Update 12/13/2019: We had previously incorrectly listed the app to support room effects. You can now also remap the tap controls to volume control, playback control, ambient sound control, google assistant or Alexa, or simply assign them to no command. Also, the low-volume issue is now resolved and you don't need to play around with the in-app volume slider when first using the headphones.
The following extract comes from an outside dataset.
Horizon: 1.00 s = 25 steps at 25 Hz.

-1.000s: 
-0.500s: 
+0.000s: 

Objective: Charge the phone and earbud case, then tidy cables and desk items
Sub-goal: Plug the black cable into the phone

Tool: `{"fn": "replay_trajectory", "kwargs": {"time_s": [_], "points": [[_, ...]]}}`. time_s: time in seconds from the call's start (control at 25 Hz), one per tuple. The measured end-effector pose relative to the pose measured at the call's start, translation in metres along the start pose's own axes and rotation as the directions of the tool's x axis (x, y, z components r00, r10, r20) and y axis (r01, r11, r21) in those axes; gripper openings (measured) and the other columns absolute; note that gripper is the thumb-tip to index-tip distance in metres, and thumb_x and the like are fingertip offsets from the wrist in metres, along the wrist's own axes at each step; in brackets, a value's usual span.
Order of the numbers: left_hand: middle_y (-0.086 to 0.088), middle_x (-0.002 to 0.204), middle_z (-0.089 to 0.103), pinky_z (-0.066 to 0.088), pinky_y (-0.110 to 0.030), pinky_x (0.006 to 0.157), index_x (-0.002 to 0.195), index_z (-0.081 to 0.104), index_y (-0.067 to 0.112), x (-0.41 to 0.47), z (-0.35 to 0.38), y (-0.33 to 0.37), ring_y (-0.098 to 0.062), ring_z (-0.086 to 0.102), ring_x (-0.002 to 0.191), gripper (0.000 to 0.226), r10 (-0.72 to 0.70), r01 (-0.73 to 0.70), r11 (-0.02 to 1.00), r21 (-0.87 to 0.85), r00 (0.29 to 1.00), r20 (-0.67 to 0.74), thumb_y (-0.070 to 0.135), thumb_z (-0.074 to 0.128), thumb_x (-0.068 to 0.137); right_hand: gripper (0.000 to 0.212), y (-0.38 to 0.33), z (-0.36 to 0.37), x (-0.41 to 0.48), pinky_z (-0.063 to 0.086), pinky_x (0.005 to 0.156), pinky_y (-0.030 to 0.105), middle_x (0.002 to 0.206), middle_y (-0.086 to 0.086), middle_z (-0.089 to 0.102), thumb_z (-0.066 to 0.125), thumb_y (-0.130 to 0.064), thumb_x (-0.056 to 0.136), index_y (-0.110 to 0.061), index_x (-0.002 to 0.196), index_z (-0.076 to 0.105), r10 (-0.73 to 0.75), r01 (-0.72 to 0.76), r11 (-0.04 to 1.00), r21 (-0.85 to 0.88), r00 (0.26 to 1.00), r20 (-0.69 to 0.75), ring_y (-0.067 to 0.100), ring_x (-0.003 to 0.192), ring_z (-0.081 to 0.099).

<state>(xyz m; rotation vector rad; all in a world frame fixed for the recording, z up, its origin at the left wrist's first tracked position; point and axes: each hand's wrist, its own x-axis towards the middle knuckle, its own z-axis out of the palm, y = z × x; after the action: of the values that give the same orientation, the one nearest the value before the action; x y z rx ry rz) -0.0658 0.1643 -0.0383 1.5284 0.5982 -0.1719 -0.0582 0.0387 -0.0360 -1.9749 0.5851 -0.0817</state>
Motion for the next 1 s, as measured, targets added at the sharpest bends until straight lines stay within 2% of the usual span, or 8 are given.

Unlike the Sony WF-XB700, the Sony WF-1000XM3 are compatible with the Sony|Headphones Connect app which gives you a lot of customization options and excellent control over the features. The app is easy-to-use and offers quite a few uncommon options. It gives you live data on the adaptive noise cancelling as well as a slider for the noise cancelling and ambient sound control. There's also a graphic equalizer with presets, as well an in-app media player. You can even remap the touch-sensitive controls of each earbud for their respective hold or tap commands.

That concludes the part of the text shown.